The Memoirs of Sherlock Holmes - Episode 6 - "The Cardboard Box" (Sarah Hellings, 1994)
The last two episodes of this series of Holmes, and as it turned out, the last two in the Jeremy Brett sequence overall. It's been a real joy watching these over the last few years; I watched all but the last season-and-a-half with my mom, and wish she was here to enjoy these last two. Here's to you mom.
"The Mazarin Stone" is a pastiche made from two stories, the title one and "The Adventure of the Three Garridebs" and in this case it's fairly obvious that we have two disparate tales. Jeremy Brett's illness apparently is part of the reason for this and instead of Brett (who only appears for moments at the beginning and end) we have Charles Gray as his older brother Mycroft teaming up with Edward Hardwicke's Watson to solve both the disappearance of the eponymous diamond, and the problem of a young American apparently trying to put one over on two elderly spinsters and their brother, who happen to have the same name and apparently are about to inherit a large fortune. The reviews on this seem fairly negative but I thought it was reasonably well stitched together and I always love seeing Mycroft.

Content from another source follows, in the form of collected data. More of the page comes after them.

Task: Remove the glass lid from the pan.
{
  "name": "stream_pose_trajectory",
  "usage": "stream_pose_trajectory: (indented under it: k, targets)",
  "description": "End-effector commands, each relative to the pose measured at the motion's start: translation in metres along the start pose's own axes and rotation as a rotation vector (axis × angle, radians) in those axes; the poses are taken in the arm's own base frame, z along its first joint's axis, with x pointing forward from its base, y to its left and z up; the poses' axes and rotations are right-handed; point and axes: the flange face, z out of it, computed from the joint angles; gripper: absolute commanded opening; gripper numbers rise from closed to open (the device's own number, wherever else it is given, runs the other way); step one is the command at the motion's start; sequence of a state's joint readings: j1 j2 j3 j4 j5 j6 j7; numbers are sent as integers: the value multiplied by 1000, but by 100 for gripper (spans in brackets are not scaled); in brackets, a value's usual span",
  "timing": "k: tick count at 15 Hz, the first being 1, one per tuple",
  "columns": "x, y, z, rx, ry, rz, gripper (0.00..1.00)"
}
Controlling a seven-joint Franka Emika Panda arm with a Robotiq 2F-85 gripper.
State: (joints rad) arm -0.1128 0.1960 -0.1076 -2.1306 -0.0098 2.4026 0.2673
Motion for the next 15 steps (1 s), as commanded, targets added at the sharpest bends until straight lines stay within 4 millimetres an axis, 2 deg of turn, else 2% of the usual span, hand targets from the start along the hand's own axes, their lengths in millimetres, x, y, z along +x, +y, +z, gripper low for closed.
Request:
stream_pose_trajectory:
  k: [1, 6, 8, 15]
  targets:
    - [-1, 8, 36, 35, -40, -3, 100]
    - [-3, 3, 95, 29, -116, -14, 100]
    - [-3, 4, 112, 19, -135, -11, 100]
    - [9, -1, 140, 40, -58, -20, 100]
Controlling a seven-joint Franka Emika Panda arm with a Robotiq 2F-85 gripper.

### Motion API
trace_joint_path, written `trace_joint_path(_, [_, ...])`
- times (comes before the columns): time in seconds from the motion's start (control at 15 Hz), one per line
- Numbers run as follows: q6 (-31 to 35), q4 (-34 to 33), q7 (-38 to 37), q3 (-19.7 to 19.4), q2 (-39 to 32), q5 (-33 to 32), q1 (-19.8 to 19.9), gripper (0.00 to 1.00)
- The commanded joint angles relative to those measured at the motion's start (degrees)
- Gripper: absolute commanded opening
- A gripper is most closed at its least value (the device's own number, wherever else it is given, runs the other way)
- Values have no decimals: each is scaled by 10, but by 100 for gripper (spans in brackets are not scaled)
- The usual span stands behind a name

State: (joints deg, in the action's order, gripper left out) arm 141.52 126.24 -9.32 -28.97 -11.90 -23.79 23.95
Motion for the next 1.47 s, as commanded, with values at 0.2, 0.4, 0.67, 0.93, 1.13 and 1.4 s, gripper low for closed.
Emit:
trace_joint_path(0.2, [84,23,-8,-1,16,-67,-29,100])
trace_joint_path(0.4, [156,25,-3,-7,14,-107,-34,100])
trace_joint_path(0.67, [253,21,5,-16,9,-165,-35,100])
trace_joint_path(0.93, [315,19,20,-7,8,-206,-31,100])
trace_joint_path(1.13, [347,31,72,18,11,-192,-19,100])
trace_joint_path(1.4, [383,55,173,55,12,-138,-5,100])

Better still though is the final episode, probably the best of the season and one of the best of the series as a whole - nice that it went out on a high note. A Christmas-set story like the first season's "The Blue Carbuncle", this features a trio of sisters - one has disappeared and another is blamed for that disappearance by the third. When a couple of severed ears - from different heads - turn up at the third sister's house as a Christmas gift, she - and Holmes and Watson - fear murder. Was it the tenant harshly kicked out of the house, or the husband of the missing woman, or someone or something else? What I like most in this is the way in which our sympathies are turned between the sisters - and the potential murderers; very skillfully done.
21.
The Third Secret (Charles Crichton, 1964)
Fox Movie Channel - wow, two scores inside a week on this channel! I guess being home all the time is making me pay a little more attention to what's on. Unfortunately in this case despite the director, cinematographer (Douglas Slocombe, most famous now for the first three
Indiana Jones films, here working in b/w Cinemascope) and some terrific actors including Jack Hawkins, Richard Attenborough and Judi Dench in a small early role, it's much ado about nothing. This is another film mis-labelled noir in some sources but I'd call it a psychological thriller, involving an American TV host (played by Irish actor Stephen Boyd) investigating the death of his analyst, an apparent suicide whose 14-year-old daughter (Pamela Franklin) is convinced was in fact murdered. It plays out like a police procedural in many ways, with Boyd going around and interviewing various other patients of the dead doctor; and given that the daughter is convinced that it was in fact a patient who was responsible, we have to wonder about Boyd himself. It's all fairly obvious in the end and not that suspenseful, and Boyd isn't that compelling a presence and doesn't lift it up enough. Attenborough is, not surprisingly, the best thing about this as an art dealer and would-be-painter.